— EXERCISE INSTRUCTIONS —
Every line of the material below that holds the string "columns" should be copied.

— PROVIDED DATA —
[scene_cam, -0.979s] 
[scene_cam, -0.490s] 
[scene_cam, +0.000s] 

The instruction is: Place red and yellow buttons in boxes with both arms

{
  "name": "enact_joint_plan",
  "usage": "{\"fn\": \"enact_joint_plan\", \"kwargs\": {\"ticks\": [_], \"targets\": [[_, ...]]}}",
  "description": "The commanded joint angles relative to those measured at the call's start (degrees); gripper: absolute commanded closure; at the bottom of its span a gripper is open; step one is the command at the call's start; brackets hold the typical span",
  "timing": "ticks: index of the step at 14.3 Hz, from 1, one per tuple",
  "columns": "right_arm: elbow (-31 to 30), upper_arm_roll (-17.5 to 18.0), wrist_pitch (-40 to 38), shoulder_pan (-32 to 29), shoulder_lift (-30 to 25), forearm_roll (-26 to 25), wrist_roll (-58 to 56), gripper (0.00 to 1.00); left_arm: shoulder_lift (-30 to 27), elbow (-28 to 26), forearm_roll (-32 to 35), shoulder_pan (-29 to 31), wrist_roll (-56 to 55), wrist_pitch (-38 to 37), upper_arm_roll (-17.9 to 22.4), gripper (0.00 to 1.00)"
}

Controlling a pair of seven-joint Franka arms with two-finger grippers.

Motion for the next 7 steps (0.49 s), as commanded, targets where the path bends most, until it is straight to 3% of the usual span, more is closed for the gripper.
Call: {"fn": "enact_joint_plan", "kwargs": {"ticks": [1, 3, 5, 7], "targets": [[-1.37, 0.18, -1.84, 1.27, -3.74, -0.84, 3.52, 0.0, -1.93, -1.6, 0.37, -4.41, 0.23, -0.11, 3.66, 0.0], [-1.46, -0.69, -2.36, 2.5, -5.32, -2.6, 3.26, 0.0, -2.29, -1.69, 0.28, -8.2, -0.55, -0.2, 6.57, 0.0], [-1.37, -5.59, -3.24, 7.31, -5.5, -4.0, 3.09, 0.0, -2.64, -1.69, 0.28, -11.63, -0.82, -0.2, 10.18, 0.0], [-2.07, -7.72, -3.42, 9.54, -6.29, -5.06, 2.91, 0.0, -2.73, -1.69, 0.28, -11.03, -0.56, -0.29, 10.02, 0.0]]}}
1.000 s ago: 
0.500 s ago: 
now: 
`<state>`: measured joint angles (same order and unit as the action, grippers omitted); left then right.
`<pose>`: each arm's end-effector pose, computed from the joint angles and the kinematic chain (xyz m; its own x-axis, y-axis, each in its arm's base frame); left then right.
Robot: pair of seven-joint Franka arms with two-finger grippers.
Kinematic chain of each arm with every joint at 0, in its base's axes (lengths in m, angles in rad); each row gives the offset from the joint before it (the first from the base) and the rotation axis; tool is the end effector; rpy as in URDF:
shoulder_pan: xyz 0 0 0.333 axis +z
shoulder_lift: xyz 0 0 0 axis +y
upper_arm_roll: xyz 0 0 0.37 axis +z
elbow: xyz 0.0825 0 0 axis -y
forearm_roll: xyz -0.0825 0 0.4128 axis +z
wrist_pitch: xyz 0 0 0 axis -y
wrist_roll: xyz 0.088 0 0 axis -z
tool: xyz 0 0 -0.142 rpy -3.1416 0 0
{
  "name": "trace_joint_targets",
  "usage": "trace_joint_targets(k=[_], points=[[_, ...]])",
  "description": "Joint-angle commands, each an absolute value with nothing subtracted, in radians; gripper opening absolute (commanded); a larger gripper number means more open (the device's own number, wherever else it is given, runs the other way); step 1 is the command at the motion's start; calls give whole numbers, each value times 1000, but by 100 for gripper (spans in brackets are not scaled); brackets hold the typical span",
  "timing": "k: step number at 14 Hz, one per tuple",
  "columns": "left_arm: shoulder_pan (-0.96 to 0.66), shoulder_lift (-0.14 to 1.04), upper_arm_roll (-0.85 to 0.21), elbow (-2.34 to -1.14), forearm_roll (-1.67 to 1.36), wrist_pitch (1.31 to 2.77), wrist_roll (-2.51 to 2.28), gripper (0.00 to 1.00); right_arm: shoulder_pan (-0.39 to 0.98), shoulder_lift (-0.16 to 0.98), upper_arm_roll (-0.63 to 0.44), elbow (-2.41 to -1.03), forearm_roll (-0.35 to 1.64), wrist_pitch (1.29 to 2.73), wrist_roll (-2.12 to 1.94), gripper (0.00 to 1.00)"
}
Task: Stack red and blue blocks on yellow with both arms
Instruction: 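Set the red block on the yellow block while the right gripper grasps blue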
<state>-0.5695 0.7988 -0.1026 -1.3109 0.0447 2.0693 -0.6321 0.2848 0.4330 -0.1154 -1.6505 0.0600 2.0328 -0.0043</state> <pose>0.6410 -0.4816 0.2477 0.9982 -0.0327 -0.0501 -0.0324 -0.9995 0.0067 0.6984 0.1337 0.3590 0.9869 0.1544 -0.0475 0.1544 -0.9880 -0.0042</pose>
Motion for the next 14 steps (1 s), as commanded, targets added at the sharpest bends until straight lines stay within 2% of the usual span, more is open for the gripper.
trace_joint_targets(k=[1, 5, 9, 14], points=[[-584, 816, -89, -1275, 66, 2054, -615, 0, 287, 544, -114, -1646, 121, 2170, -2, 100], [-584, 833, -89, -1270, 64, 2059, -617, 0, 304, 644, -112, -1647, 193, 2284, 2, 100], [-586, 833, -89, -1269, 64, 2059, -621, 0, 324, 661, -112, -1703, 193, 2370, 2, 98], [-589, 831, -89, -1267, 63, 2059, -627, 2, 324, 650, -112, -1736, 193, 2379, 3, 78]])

— ANSWER AREA —
  "columns": "right_arm: elbow (-31 to 30), upper_arm_roll (-17.5 to 18.0), wrist_pitch (-40 to 38), shoulder_pan (-32 to 29), shoulder_lift (-30 to 25), forearm_roll (-26 to 25), wrist_roll (-58 to 56), gripper (0.00 to 1.00); left_arm: shoulder_lift (-30 to 27), elbow (-28 to 26), forearm_roll (-32 to 35), shoulder_pan (-29 to 31), wrist_roll (-56 to 55), wrist_pitch (-38 to 37), upper_arm_roll (-17.9 to 22.4), gripper (0.00 to 1.00)"
  "columns": "left_arm: shoulder_pan (-0.96 to 0.66), shoulder_lift (-0.14 to 1.04), upper_arm_roll (-0.85 to 0.21), elbow (-2.34 to -1.14), forearm_roll (-1.67 to 1.36), wrist_pitch (1.31 to 2.77), wrist_roll (-2.51 to 2.28), gripper (0.00 to 1.00); right_arm: shoulder_pan (-0.39 to 0.98), shoulder_lift (-0.16 to 0.98), upper_arm_roll (-0.63 to 0.44), elbow (-2.41 to -1.03), forearm_roll (-0.35 to 1.64), wrist_pitch (1.29 to 2.73), wrist_roll (-2.12 to 1.94), gripper (0.00 to 1.00)"

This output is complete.